I want to become very involved in MIT's Artist-in-Residence Program; I'd like to bring outstanding composers and performers to MIT who could have an impact on students across various disciplines.
I would also like to build a stronger audience relationship with students and faculty in the MIT community who are not directly involved in music performance ensembles. We have now begun presenting pre-concert performances and lectures in an effort to connect with students and also with people outside of the MIT community.
Finally, I think it's also important that the MIT music ensembles perform off-campus, serving as ambassadors of musical excellence and innovation. This sends a message to the outside community of the importance of music in the lives of people who don't necessarily aspire to become professional musicians. Their love and passion for music combined with a fantastic work ethic can sometimes produce the kind of music-making that everyone ultimately strives for.
As a conductor, a percussionist and a commissioner of new works, you've worked with both traditional wind ensembles and jazz ensembles, genres with quite different styles. Do you see opportunities for overlap?
Although improvisation is more prevalent in jazz, I'd like to see it incorporated more into the Wind Symphony and Wind Ensemble. I don't think musicians should be limited in experiencing the freedom of improvisation because they may not play a "jazz" instrument, so to speak. Eventually I would like to see the lines cross more so that students who play oboe or string instruments are involved with jazz ensembles here at MIT.
What's the biggest challenge you face in directing three different ensembles?
Maintaining high musical integrity with so many diverse styles. Over the next several weeks, for example, we have concerts that include music from 1597 to 1970! So it may be a symphony by Paul Hindemith or a 12-tone work by Walliford Riegger or the music of Duke Ellington or music from the Renaissance.

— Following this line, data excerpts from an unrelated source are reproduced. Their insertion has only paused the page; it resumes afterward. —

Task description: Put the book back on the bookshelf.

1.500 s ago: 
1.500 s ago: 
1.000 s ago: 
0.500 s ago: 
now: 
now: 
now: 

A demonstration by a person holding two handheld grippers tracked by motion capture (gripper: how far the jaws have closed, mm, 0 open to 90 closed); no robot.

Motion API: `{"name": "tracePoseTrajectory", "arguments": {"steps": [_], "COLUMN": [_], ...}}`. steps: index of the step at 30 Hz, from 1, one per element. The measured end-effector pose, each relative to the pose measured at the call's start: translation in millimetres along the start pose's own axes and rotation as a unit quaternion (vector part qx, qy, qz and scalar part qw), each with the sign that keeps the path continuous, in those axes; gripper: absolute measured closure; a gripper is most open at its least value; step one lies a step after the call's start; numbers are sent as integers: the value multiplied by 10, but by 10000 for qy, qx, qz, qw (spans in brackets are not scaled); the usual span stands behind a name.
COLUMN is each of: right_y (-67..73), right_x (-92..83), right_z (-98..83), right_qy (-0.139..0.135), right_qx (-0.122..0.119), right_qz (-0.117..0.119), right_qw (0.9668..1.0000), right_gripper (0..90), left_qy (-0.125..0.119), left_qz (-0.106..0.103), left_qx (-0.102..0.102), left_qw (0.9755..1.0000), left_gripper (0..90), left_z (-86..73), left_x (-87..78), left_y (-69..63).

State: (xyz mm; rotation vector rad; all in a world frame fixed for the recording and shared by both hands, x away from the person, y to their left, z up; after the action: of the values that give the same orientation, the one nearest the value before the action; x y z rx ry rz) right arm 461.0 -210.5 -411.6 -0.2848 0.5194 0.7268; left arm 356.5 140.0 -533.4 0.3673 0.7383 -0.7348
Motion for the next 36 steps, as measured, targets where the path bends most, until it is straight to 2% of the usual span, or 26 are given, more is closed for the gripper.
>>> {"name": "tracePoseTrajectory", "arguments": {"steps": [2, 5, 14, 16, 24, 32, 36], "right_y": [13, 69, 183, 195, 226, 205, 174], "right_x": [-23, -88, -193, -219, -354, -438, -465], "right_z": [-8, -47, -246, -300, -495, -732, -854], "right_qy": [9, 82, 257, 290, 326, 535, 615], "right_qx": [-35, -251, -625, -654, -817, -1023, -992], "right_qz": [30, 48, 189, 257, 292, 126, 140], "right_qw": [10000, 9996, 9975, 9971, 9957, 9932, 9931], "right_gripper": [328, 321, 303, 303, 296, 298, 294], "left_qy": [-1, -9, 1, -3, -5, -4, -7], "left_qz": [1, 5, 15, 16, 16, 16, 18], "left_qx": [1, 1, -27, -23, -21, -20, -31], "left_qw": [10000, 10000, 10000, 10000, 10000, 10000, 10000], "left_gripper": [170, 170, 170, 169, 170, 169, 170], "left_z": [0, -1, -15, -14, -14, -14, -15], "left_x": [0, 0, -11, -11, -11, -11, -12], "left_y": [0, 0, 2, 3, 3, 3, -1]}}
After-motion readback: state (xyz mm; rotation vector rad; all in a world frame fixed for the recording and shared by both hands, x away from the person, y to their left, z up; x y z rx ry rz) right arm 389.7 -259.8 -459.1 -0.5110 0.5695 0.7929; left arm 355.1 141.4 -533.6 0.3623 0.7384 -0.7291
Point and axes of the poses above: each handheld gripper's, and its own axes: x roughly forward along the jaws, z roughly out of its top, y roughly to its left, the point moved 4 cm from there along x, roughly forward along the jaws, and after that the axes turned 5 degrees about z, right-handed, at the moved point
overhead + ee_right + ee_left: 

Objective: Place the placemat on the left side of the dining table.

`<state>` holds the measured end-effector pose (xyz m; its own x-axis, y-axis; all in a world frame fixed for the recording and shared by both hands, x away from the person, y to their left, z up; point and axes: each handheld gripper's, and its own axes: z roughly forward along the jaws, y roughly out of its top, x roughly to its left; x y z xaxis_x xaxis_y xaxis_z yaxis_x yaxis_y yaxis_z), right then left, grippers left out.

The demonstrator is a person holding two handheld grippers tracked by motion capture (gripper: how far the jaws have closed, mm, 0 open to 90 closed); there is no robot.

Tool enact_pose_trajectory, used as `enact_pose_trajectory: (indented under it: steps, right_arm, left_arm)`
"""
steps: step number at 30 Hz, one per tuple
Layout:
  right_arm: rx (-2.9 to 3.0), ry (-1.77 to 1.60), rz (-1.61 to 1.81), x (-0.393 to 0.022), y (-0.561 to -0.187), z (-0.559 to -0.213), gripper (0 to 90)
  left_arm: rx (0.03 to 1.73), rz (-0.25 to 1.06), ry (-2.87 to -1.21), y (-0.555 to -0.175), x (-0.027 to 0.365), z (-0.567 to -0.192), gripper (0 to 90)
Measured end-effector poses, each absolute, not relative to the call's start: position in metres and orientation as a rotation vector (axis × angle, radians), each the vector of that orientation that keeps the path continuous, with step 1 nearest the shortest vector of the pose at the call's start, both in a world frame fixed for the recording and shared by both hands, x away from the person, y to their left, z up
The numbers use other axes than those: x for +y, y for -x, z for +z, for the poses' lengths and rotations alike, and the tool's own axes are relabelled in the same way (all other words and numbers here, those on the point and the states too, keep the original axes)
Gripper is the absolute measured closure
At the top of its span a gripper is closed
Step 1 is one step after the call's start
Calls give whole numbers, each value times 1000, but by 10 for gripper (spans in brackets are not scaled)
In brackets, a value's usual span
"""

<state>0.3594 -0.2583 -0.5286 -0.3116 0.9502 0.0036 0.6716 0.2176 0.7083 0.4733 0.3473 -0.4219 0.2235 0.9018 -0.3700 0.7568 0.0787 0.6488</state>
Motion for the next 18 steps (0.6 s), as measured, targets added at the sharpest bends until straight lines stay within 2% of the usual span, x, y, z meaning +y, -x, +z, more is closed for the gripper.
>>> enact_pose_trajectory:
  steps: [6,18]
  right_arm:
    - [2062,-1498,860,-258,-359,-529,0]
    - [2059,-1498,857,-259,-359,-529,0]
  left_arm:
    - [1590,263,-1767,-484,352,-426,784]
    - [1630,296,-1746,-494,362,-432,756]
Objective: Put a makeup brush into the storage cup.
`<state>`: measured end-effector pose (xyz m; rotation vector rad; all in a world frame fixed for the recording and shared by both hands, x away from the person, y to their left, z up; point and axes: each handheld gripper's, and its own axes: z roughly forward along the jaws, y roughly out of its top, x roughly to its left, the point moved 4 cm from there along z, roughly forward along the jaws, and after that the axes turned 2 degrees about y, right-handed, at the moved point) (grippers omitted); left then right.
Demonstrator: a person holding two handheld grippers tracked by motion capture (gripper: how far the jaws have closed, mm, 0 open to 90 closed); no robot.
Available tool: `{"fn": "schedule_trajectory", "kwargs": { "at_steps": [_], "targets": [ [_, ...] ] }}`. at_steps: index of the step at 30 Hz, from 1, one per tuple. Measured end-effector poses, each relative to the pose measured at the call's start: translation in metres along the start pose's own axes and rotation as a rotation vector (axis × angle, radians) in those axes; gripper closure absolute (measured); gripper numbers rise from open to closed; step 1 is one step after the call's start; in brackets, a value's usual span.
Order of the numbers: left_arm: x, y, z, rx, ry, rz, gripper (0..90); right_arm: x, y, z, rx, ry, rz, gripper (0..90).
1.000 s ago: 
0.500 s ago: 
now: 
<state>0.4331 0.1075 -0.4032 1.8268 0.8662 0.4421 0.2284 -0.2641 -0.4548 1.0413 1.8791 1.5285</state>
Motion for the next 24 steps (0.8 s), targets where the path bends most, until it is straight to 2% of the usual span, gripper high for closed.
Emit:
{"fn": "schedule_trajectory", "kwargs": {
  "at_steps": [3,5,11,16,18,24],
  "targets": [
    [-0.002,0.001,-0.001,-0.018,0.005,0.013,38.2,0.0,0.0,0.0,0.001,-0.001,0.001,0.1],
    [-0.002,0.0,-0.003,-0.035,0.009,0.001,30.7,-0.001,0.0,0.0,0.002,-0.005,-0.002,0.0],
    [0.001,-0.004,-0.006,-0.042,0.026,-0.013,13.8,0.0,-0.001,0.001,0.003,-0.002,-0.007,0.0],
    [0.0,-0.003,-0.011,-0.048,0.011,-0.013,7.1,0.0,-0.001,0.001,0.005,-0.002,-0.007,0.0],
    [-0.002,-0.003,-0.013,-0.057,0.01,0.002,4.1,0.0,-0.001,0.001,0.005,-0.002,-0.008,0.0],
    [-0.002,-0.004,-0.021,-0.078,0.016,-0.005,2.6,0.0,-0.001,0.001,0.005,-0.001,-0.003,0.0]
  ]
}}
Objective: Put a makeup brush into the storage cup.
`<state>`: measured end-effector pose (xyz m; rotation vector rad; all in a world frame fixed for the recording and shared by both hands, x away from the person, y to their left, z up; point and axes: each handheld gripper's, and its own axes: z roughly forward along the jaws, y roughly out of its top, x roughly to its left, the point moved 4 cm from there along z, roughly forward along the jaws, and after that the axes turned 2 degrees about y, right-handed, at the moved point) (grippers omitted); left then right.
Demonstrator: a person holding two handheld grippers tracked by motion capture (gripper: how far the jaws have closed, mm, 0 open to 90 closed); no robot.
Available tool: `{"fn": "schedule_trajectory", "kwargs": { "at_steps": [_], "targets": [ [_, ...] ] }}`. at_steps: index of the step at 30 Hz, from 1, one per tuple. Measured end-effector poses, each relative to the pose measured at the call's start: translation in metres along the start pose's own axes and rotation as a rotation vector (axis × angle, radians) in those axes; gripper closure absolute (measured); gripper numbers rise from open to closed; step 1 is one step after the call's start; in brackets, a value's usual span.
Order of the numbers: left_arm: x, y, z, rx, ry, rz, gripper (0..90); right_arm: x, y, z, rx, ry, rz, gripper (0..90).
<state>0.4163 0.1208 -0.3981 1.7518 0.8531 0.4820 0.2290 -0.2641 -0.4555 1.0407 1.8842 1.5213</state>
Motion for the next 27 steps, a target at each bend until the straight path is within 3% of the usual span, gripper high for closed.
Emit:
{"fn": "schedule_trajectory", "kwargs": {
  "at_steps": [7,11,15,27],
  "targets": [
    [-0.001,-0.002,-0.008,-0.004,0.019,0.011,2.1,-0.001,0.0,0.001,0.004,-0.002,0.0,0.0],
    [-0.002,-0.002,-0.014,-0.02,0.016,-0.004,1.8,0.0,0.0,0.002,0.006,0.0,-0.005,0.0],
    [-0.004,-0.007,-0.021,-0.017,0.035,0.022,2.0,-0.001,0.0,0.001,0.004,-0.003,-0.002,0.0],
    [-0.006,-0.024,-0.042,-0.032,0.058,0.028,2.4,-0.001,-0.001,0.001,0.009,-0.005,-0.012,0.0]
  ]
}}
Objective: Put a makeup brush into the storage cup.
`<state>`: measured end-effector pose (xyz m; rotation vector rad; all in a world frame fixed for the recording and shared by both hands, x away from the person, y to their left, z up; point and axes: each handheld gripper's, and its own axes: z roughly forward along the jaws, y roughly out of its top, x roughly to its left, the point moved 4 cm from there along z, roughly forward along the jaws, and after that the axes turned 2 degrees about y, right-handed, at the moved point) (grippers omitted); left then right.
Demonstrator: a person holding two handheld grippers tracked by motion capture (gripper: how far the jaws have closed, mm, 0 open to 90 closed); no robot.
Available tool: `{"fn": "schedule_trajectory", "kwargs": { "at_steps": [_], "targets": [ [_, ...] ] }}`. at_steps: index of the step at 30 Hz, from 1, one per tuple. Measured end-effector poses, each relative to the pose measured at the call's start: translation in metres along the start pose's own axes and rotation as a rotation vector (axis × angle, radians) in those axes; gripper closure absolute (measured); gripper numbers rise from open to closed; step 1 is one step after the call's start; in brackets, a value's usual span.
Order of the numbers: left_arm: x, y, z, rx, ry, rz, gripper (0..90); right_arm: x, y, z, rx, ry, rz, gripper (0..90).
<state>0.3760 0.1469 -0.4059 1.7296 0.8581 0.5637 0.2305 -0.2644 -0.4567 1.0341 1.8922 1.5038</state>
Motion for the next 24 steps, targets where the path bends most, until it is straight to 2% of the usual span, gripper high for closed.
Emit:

What are some of your early impressions of MIT?
I see MIT as a community with endless possibilities for musical innovation, outreach and diverse educational growth for the students and for myself. I feel extremely fortunate to be in the company of such esteemed colleagues and exceptionally gifted students. Sometimes you can just sense that a community is very special and it makes you want to strive to create the best possible experiences for others and to grow individually on many levels.
What do you think are some of the most important qualities for a conductor to have?
Musical integrity, human compassion and vision. And all of these qualities depend on how well prepared you are. There is so much to know to be a good conductor -- let alone a great one -- that sometimes it's overwhelming. I recently interviewed a well-known conductor who said that "after about 45 years you begin to know what you're doing." I believe he was right and I'm well aware that I have a long, long way to go.
Dr. Harris will lead concerts by the Festival Jazz Ensemble and Wind Ensemble on November 20 and 21, and performances by the Wind Symphony and Wind Ensemble on December 4.
A version of this article appeared in MIT Tech Talk on November 17, 1999.